[Opening PROVIDED MATERIAL section]

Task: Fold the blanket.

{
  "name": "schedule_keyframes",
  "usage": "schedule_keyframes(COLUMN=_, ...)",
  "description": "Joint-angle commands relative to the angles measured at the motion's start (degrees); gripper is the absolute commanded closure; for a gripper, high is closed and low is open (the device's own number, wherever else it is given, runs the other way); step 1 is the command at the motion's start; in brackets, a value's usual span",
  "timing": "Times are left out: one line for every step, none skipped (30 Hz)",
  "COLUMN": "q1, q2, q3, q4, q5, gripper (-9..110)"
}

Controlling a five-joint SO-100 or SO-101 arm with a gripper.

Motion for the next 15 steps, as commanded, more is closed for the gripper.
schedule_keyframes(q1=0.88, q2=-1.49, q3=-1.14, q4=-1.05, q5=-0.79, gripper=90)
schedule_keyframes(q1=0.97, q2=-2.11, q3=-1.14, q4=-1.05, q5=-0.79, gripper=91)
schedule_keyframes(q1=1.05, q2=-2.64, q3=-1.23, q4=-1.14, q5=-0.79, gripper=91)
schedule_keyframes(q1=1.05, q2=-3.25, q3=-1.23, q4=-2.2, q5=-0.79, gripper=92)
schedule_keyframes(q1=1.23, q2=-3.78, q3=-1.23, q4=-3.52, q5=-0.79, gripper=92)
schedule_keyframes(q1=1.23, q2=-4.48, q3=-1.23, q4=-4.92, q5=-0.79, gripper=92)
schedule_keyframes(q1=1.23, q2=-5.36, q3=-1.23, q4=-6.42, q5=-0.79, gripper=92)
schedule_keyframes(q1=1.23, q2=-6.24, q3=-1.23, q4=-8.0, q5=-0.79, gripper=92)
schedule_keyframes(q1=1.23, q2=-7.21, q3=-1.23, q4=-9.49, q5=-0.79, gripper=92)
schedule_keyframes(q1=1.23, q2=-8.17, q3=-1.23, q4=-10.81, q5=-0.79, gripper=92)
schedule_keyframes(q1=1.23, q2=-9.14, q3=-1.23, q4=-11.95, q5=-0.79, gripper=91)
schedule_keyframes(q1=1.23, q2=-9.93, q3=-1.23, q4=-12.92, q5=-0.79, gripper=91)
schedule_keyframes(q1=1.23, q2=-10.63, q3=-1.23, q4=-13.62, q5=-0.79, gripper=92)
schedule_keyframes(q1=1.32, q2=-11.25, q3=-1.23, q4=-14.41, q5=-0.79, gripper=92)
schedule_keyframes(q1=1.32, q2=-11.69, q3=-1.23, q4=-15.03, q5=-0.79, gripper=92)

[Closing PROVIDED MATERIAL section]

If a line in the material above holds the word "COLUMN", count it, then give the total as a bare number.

2